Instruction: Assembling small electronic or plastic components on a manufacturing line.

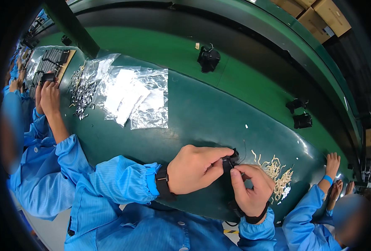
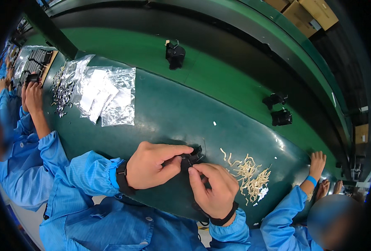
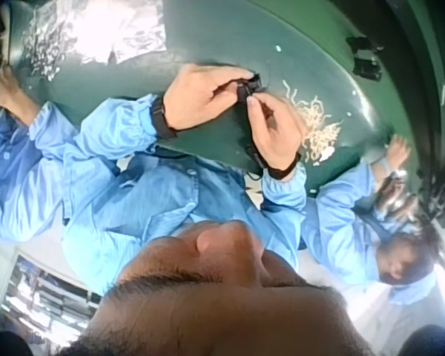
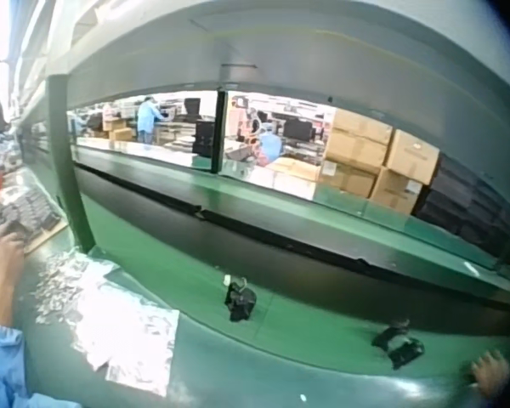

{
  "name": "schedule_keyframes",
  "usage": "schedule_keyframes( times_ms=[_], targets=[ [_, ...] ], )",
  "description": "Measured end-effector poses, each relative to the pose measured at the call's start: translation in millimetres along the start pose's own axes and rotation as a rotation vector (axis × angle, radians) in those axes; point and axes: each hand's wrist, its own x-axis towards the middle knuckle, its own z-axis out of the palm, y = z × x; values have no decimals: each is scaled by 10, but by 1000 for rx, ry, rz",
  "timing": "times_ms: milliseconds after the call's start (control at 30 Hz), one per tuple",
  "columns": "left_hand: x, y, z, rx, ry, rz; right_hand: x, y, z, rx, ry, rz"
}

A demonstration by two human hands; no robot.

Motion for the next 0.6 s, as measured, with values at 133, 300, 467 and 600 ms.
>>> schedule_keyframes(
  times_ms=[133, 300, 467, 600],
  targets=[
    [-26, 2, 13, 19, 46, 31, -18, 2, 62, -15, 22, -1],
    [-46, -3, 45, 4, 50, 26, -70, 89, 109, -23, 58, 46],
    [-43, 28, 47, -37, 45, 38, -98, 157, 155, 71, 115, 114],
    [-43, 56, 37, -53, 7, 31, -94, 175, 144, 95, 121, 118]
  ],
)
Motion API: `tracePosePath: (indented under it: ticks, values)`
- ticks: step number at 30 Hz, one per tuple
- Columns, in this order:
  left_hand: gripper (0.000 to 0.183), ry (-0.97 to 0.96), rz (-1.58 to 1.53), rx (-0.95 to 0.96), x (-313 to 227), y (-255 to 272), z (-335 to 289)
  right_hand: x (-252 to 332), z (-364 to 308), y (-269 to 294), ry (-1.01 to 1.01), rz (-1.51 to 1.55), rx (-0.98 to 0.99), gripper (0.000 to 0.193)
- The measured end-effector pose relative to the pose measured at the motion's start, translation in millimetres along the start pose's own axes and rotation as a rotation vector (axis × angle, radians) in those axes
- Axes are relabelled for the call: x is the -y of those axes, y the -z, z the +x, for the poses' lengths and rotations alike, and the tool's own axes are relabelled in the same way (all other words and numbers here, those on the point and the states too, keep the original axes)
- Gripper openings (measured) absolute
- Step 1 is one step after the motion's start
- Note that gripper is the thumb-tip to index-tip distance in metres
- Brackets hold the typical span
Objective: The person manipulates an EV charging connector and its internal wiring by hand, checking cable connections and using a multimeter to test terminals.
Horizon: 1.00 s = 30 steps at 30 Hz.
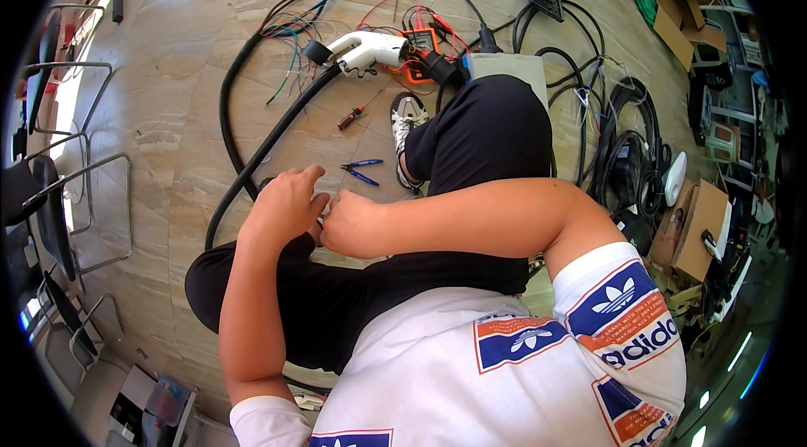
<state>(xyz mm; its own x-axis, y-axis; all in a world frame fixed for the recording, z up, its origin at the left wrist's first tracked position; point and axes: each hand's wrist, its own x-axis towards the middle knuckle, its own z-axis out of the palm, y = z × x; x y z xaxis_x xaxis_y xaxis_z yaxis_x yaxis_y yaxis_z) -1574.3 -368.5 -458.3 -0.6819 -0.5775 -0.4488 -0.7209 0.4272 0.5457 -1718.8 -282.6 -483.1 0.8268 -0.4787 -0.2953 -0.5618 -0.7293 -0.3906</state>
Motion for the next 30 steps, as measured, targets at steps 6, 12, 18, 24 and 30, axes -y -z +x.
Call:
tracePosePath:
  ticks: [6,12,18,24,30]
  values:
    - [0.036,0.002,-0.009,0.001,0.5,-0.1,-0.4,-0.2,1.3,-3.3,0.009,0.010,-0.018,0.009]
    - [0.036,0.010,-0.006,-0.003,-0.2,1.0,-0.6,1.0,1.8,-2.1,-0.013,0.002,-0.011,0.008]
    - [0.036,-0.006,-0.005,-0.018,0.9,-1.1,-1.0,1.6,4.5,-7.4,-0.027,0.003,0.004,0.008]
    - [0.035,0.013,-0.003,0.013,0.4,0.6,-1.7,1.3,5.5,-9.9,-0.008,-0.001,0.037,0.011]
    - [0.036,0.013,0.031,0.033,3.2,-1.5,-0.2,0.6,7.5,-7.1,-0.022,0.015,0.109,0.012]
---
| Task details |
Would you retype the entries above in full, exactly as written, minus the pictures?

| Task output |
Instruction: Assembling small electronic or plastic components on a manufacturing line.


{
  "name": "schedule_keyframes",
  "usage": "schedule_keyframes( times_ms=[_], targets=[ [_, ...] ], )",
  "description": "Measured end-effector poses, each relative to the pose measured at the call's start: translation in millimetres along the start pose's own axes and rotation as a rotation vector (axis × angle, radians) in those axes; point and axes: each hand's wrist, its own x-axis towards the middle knuckle, its own z-axis out of the palm, y = z × x; values have no decimals: each is scaled by 10, but by 1000 for rx, ry, rz",
  "timing": "times_ms: milliseconds after the call's start (control at 30 Hz), one per tuple",
  "columns": "left_hand: x, y, z, rx, ry, rz; right_hand: x, y, z, rx, ry, rz"
}

A demonstration by two human hands; no robot.

Motion for the next 0.6 s, as measured, with values at 133, 300, 467 and 600 ms.
>>> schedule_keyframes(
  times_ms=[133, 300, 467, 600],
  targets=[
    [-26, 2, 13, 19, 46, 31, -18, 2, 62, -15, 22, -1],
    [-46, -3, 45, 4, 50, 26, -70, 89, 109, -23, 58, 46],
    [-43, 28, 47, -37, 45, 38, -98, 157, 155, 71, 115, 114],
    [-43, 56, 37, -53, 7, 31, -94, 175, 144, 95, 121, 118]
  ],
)
Motion API: `tracePosePath: (indented under it: ticks, values)`
- ticks: step number at 30 Hz, one per tuple
- Columns, in this order:
  left_hand: gripper (0.000 to 0.183), ry (-0.97 to 0.96), rz (-1.58 to 1.53), rx (-0.95 to 0.96), x (-313 to 227), y (-255 to 272), z (-335 to 289)
  right_hand: x (-252 to 332), z (-364 to 308), y (-269 to 294), ry (-1.01 to 1.01), rz (-1.51 to 1.55), rx (-0.98 to 0.99), gripper (0.000 to 0.193)
- The measured end-effector pose relative to the pose measured at the motion's start, translation in millimetres along the start pose's own axes and rotation as a rotation vector (axis × angle, radians) in those axes
- Axes are relabelled for the call: x is the -y of those axes, y the -z, z the +x, for the poses' lengths and rotations alike, and the tool's own axes are relabelled in the same way (all other words and numbers here, those on the point and the states too, keep the original axes)
- Gripper openings (measured) absolute
- Step 1 is one step after the motion's start
- Note that gripper is the thumb-tip to index-tip distance in metres
- Brackets hold the typical span
Objective: The person manipulates an EV charging connector and its internal wiring by hand, checking cable connections and using a multimeter to test terminals.
Horizon: 1.00 s = 30 steps at 30 Hz.
<state>(xyz mm; its own x-axis, y-axis; all in a world frame fixed for the recording, z up, its origin at the left wrist's first tracked position; point and axes: each hand's wrist, its own x-axis towards the middle knuckle, its own z-axis out of the palm, y = z × x; x y z xaxis_x xaxis_y xaxis_z yaxis_x yaxis_y yaxis_z) -1574.3 -368.5 -458.3 -0.6819 -0.5775 -0.4488 -0.7209 0.4272 0.5457 -1718.8 -282.6 -483.1 0.8268 -0.4787 -0.2953 -0.5618 -0.7293 -0.3906</state>
Motion for the next 30 steps, as measured, targets at steps 6, 12, 18, 24 and 30, axes -y -z +x.
Call:
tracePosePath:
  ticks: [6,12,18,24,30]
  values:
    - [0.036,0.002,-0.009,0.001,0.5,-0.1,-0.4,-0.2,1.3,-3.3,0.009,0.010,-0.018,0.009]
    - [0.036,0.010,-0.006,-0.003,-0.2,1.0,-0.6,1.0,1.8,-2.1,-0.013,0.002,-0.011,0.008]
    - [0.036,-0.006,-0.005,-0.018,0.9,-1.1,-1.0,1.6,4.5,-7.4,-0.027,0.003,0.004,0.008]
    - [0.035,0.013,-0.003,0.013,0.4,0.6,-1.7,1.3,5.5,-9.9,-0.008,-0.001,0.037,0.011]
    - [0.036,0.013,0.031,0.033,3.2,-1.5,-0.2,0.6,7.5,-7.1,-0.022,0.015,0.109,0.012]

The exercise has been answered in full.